▶ What is expected
For this exercise, reproduce the entries below exactly, but only from the line containing "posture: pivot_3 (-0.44" through the line containing "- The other", both included.

▶ Source data
┄┄┄┄┄┄

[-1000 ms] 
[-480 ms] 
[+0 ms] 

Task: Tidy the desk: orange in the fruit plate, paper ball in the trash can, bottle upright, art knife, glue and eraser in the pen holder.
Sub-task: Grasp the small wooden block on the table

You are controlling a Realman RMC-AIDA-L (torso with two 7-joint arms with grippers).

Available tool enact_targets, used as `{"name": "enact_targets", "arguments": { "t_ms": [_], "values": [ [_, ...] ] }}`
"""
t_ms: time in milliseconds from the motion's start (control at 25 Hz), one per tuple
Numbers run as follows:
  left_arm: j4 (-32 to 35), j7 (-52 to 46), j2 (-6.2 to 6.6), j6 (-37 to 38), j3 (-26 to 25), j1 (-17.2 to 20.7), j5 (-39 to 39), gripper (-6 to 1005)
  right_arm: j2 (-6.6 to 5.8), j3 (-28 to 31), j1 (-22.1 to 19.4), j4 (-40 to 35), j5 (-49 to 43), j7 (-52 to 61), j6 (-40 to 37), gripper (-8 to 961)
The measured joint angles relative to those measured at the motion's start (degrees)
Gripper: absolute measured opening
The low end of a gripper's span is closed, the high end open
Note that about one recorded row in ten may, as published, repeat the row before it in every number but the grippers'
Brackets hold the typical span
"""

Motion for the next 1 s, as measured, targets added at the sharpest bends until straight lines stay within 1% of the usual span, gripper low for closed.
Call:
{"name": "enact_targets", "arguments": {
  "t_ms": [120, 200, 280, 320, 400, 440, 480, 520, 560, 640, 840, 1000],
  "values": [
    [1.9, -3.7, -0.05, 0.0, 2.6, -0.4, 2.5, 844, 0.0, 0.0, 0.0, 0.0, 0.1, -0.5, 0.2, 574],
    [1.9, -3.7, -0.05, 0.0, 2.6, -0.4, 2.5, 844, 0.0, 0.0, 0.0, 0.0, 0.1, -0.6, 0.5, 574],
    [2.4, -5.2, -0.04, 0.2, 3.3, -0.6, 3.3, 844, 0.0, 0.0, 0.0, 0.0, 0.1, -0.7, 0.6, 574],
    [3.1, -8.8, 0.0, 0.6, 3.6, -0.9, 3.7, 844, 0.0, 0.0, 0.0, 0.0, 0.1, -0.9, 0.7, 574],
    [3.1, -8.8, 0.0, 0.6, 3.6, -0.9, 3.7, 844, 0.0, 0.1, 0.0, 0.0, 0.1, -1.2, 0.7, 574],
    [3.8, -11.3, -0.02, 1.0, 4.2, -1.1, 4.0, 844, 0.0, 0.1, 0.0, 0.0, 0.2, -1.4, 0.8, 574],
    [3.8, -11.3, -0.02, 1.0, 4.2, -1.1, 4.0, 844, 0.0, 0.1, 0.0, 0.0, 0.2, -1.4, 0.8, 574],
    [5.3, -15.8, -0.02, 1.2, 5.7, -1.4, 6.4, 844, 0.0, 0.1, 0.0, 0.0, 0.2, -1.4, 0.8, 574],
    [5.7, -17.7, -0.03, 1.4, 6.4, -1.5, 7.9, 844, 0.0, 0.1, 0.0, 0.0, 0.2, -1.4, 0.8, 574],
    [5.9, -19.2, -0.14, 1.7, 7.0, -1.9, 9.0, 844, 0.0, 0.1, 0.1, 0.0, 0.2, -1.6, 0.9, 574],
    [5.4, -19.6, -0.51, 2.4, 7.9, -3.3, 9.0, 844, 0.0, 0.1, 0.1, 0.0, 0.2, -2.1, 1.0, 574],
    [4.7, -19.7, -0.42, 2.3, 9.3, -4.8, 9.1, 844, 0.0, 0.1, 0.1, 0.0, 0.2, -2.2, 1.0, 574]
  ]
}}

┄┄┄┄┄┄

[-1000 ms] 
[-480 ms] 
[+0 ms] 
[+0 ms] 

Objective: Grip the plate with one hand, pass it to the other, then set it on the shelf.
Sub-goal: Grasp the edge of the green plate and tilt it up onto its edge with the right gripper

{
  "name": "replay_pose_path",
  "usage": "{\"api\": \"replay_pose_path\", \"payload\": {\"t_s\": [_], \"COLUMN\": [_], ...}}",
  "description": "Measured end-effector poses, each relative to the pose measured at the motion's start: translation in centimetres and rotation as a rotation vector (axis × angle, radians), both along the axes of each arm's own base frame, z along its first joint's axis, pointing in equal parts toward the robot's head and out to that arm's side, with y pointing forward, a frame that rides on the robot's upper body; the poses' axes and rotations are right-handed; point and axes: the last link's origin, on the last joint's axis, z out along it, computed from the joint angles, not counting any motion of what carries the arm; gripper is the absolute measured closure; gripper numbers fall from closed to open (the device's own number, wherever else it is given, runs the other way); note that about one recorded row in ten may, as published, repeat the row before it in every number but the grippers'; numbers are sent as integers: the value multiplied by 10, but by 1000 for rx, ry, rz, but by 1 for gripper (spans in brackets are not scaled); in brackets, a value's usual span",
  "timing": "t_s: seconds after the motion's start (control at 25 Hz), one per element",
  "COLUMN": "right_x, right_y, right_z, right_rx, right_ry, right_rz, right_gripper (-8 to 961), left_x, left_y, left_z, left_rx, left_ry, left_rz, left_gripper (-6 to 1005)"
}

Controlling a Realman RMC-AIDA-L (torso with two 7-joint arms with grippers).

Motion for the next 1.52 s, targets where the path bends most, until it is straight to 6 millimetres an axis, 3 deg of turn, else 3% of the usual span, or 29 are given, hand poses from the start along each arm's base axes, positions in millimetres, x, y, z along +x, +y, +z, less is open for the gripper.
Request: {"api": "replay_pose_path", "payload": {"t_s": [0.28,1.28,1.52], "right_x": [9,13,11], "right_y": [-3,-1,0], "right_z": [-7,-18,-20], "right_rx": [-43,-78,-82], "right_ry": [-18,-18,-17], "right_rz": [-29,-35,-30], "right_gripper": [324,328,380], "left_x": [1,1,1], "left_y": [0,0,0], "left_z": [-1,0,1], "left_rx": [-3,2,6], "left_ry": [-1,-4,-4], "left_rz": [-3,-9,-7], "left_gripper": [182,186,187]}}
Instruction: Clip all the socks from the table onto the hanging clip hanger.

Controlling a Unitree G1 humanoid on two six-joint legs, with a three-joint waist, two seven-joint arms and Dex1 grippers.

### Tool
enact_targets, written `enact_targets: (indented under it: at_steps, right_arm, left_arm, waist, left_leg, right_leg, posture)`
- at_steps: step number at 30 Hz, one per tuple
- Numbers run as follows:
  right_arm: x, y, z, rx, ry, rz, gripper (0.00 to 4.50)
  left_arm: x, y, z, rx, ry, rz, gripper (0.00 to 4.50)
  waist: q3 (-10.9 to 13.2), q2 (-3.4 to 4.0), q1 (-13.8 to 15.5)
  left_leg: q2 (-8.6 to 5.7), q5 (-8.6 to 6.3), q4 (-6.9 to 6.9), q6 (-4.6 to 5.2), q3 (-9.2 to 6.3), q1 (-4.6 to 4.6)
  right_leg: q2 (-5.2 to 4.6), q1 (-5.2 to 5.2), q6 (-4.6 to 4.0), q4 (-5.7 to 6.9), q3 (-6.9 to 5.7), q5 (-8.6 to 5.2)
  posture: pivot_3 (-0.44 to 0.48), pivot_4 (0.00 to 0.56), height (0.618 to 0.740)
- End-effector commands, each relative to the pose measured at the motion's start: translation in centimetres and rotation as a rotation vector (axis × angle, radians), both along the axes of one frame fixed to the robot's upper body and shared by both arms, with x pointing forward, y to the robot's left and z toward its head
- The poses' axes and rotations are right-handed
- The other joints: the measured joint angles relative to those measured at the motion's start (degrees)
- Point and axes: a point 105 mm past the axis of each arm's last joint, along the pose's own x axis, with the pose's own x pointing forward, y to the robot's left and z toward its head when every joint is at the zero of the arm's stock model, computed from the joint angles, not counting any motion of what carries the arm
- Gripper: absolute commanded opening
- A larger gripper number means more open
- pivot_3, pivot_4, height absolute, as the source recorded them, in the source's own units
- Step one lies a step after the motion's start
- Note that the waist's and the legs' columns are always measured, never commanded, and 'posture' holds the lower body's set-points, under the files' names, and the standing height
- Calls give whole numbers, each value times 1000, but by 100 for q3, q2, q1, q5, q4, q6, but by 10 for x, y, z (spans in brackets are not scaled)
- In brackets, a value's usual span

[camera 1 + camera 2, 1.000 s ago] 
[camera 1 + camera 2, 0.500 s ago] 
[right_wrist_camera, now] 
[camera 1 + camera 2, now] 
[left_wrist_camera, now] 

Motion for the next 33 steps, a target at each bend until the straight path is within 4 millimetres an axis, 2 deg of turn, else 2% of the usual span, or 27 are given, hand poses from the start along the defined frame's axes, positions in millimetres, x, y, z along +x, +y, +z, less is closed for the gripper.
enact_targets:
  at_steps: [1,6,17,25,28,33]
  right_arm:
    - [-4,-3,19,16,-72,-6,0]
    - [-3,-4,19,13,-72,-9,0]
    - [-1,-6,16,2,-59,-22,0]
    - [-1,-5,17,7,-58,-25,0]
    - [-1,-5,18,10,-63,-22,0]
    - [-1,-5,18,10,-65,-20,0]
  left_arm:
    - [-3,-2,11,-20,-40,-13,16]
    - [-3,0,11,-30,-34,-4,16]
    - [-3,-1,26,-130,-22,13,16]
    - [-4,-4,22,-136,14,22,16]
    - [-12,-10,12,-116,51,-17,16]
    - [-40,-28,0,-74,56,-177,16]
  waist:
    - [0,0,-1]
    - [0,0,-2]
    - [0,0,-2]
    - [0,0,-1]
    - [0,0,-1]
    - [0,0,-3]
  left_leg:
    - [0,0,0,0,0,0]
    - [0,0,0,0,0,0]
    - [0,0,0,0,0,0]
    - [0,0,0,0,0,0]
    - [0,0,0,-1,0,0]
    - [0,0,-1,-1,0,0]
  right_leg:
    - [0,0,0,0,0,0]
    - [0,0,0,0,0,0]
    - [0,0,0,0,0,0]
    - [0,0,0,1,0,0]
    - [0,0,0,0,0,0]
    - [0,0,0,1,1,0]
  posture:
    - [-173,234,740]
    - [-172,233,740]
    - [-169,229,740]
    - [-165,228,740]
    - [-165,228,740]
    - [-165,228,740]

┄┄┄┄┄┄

▶ Response to this task
  posture: pivot_3 (-0.44 to 0.48), pivot_4 (0.00 to 0.56), height (0.618 to 0.740)
- End-effector commands, each relative to the pose measured at the motion's start: translation in centimetres and rotation as a rotation vector (axis × angle, radians), both along the axes of one frame fixed to the robot's upper body and shared by both arms, with x pointing forward, y to the robot's left and z toward its head
- The poses' axes and rotations are right-handed
- The other joints: the measured joint angles relative to those measured at the motion's start (degrees)

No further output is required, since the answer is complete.